This project provides a solution for automatically solving various types of CAPTCHAs using a multi-modal Large Language Model (LLM). It leverages the capabilities of Google's Vertex AI and a custom set of agents to interpret and solve CAPTCHA challenges.
- Identification of whether an image is a CAPTCHA.
- Determination of CAPTCHA type (text, math equation, image rotation, puzzle, image selection, etc.).
- Solving text and mathematical CAPTCHAs.
- Integration with Google Cloud's Vertex AI for model inference (Using gemini-vision-pro).
Before you can use the CAPTCHA solver, you need to install the required dependencies:
pip install --upgrade google-cloud-aiplatform
To use the CAPTCHA solver, you need to have a Google Cloud project with Vertex AI enabled and a service account with access to Vertex AI endpoints.
from iamabot import solve
# Initialize the solver with your Google Cloud project ID and service account credentials
solver = solve.Solve(
project_id=1077607249524,
credential_file_path="google-service-account-credential-file.json"
)
# Run the solver on a CAPTCHA image
solved_response = solver.run("sample_captchas/text_moderate.png")
# Print the solution
print(solved_response)
agents.py
: Contains the definitions of the agents used to identify and solve CAPTCHAs.gemini_core.py
: Handles the interaction with Google Cloud's Vertex AI to process the CAPTCHA images.solve.py
: The main entry point for the CAPTCHA solver.
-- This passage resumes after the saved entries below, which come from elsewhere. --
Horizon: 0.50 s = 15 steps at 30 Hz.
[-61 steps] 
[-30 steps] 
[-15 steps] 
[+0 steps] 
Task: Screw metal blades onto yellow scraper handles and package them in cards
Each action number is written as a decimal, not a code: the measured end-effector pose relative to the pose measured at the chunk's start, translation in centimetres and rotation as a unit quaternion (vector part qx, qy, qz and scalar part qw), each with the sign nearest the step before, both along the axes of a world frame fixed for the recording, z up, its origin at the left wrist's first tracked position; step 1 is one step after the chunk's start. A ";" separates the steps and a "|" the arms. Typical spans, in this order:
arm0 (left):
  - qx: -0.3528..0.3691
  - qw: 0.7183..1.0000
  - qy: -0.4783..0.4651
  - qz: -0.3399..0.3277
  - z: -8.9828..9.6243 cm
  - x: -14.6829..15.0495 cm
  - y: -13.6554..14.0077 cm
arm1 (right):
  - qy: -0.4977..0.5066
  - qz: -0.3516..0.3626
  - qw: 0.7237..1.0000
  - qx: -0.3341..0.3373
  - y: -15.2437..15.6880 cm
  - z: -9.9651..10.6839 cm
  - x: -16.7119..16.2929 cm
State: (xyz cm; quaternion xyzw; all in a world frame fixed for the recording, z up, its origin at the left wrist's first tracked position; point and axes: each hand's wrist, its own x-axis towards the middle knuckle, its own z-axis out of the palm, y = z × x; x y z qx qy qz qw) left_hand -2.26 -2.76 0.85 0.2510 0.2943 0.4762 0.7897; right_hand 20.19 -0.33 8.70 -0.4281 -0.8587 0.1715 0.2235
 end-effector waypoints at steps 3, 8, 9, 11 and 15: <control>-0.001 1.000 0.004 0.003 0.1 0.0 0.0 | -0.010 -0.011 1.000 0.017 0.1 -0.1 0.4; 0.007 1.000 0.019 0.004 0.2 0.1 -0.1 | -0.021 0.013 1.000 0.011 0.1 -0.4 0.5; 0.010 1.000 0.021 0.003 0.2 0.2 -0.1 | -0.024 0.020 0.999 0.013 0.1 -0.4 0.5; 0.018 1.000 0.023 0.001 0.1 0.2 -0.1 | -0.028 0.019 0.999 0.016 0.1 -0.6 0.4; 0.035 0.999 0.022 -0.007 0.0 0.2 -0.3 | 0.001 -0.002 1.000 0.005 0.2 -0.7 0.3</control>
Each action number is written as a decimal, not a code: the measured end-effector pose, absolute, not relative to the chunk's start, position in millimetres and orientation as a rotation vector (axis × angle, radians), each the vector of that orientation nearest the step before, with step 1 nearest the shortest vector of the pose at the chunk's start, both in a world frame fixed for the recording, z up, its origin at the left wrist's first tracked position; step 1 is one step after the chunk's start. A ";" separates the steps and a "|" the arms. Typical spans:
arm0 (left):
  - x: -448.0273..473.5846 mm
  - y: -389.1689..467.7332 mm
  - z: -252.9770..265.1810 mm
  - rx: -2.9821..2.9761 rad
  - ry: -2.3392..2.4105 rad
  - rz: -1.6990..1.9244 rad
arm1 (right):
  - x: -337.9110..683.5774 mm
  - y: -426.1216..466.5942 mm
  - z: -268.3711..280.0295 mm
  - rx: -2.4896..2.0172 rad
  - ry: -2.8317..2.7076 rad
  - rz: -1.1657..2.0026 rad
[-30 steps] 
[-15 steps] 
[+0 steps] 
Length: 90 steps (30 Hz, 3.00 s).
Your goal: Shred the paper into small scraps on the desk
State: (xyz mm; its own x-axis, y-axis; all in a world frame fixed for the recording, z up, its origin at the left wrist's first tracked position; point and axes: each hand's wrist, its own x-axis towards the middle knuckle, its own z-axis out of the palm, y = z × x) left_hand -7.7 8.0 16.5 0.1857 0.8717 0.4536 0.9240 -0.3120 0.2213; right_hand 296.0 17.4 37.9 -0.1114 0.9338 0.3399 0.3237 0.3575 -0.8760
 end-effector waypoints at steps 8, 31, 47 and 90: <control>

It orchestrates the process of solving a CAPTCHA using the defined agents.sample.py
: An example script demonstrating how to use the CAPTCHA solver.
The project defines four agents, each with a specific role in the CAPTCHA solving process:
CheckIfImageLooksLikeCaptchaAgent
: Determines if an image is a CAPTCHA.DecideCaptchaTypeAgent
: Identifies the type of CAPTCHA presented.TextSolveAgent
: Solves CAPTCHAs that require text recognition.MathSolveAgent
: Solves CAPTCHAs that present a mathematical equation.
To configure the CAPTCHA solver, you must provide your Google Cloud project ID and the path to your service account JSON file. These are used to authenticate with Google Cloud's Vertex AI service.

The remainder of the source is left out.